O consumidor paulistano segue mais confiante do que há um ano, mas já começa a revisar as perspectivas. O Índice de Confiança do Consumidor (ICC) caiu 3,8% em abril, para 121,1 pontos, segundo a Federação do Comércio de Bens, Serviços e Turismo do Estado de São Paulo (FecomercioSP). A retração foi puxada pelo Índice de Expectativas do Consumidor (IEC), que recuou 5% em relação a março. Na comparação anual, o ICC ainda registra alta, de 9,1%.
Apesar do patamar elevado em comparação com o ano passado, os juros altos, a inflação persistente e a maior incerteza externa — como as tensões no Oriente Médio — têm levado os paulistanos a adotarem uma postura mais cautelosa: o consumo ainda se mantém no presente, mas as dúvidas quanto ao futuro começam a influenciar as decisões.
O objetivo principal do ICC é identificar o "humor" dos consumidores mediante sua percepção relativa às suas condições financeiras, às suas perspectivas futuras e também à percepção que o consumidor tem das condições econômicas do país. O Índice de Confiança do Consumidor varia de 0 a 200, calculado com base em perguntas dicotômicas (respostas positivas ou negativas) nos moldes do indicador de confiança de Michigan, criado em 1950. No início da década de 1990 a equipe econômica da FecomercioSP adaptou a metodologia original às necessidades brasileiras.

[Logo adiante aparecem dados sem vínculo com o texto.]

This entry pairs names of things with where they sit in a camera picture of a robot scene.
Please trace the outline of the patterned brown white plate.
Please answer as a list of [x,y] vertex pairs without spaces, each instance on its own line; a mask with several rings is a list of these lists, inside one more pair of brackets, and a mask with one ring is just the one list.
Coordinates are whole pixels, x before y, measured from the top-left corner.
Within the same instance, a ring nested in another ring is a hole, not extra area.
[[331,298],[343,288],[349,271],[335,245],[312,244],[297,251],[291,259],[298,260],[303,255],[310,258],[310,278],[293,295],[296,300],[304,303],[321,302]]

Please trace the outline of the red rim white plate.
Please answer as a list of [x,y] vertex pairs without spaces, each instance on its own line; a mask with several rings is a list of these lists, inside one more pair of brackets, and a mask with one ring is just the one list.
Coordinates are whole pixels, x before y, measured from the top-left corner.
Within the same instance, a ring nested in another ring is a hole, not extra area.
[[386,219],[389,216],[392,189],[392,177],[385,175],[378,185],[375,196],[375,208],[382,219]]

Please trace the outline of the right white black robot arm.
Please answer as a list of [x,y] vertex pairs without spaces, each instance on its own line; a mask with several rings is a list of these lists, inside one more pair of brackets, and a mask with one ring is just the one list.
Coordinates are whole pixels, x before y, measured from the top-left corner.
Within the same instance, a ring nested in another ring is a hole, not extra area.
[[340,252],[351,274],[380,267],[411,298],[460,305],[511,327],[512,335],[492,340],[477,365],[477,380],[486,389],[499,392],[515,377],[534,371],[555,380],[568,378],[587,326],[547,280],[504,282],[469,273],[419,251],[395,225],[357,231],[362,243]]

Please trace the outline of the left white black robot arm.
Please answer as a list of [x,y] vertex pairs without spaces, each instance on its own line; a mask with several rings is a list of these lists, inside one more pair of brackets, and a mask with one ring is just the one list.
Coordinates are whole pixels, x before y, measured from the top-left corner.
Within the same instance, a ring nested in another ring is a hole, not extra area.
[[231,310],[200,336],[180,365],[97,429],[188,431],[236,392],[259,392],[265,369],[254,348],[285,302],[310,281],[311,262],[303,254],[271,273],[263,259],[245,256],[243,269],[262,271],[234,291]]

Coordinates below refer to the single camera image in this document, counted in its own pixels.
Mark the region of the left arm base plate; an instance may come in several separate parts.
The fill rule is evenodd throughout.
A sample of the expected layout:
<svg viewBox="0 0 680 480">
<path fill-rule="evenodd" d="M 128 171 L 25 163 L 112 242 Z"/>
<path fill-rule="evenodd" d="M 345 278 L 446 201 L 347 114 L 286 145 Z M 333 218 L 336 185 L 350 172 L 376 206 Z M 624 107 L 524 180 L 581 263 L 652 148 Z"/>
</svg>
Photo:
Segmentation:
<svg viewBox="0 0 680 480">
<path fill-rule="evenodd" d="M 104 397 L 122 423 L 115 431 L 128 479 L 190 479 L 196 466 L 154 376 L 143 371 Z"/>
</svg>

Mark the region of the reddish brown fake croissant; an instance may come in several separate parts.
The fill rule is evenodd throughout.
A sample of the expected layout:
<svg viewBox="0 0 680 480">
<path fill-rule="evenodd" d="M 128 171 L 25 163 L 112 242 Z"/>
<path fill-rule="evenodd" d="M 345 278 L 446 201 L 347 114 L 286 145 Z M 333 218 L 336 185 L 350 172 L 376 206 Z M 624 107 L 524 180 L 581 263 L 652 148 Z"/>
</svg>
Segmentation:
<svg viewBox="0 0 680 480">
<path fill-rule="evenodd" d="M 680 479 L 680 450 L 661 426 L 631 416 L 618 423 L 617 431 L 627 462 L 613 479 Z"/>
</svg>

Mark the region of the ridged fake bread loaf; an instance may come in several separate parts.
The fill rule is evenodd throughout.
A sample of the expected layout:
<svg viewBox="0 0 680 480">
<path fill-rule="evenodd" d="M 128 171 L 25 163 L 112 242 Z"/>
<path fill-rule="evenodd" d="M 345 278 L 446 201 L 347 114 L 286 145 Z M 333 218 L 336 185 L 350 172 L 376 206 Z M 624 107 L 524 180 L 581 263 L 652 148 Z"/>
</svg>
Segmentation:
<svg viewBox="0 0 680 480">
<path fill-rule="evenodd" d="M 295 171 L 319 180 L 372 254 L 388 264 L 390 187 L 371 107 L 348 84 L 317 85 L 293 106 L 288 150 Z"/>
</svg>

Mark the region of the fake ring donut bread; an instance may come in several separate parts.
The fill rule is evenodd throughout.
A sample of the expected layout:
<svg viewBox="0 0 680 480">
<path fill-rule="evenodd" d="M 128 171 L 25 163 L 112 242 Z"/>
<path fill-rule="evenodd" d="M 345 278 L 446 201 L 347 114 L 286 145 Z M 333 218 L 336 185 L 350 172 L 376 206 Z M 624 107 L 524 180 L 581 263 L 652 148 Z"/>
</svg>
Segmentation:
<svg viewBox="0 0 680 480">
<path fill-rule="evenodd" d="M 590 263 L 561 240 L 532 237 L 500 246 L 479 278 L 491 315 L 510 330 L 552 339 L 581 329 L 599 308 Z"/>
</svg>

Os dados são coletados junto a cerca de 2.200 consumidores no município de São Paulo.
Atualmente, o índice da Federação é usado como referência nas reuniões do Comitê de Política Monetária do Banco Central (Copom), responsável pela definição da taxa de juros no país, a exemplo do que ocorre com o aproveitamento do CCI pelo Banco Central.